_Task details:_
Lines with "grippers": state how many there are in the records below, and nothing else.

_Data shown:_
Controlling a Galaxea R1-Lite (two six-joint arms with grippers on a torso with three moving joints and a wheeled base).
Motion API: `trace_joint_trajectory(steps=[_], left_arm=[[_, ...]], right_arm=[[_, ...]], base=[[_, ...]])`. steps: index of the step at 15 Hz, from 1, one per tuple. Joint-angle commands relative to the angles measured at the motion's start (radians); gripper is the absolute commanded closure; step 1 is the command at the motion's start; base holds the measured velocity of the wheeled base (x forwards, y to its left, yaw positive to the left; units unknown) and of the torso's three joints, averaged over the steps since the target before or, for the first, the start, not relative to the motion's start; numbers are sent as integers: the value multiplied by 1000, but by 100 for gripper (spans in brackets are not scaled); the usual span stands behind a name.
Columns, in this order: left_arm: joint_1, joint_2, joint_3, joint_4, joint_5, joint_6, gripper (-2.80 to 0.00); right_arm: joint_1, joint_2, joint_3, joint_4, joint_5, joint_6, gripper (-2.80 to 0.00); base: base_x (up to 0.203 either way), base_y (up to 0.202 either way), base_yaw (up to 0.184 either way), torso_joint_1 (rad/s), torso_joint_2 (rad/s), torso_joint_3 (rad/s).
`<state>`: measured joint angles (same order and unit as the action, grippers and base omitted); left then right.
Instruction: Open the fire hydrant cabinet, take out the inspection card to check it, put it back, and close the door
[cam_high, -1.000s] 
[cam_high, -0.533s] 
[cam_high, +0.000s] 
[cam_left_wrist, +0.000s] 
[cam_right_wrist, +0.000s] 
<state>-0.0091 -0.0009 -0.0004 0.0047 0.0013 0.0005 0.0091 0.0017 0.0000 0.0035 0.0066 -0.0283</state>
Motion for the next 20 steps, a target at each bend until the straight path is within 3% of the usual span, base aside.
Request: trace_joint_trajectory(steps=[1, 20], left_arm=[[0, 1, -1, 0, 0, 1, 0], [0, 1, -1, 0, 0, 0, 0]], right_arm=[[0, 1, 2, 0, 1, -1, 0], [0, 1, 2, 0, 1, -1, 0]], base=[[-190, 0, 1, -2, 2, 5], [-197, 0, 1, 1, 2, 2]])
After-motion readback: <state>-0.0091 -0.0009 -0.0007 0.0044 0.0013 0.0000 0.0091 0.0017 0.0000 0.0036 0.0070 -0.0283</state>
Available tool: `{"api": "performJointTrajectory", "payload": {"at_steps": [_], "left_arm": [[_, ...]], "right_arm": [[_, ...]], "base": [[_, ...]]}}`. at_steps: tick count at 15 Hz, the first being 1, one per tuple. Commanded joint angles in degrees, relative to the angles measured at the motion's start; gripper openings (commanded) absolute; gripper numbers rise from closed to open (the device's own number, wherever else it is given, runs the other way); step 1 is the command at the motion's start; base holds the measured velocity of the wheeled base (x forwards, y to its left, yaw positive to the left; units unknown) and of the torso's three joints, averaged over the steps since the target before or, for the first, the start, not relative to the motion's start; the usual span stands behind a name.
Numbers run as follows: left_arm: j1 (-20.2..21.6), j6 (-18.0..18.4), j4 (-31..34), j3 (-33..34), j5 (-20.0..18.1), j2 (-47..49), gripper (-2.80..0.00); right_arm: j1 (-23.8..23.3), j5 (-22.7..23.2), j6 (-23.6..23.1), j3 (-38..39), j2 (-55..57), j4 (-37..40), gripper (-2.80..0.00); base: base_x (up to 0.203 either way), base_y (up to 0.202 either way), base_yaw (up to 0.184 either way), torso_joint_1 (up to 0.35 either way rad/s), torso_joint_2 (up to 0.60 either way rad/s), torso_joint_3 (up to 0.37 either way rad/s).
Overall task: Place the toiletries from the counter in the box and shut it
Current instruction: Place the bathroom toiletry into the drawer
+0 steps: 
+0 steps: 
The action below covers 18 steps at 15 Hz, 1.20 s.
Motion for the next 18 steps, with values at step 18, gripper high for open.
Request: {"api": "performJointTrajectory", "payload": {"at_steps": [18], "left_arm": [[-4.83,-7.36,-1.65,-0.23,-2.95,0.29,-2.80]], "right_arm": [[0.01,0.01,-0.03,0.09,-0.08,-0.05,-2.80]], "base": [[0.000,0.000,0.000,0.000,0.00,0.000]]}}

_Answer:_
2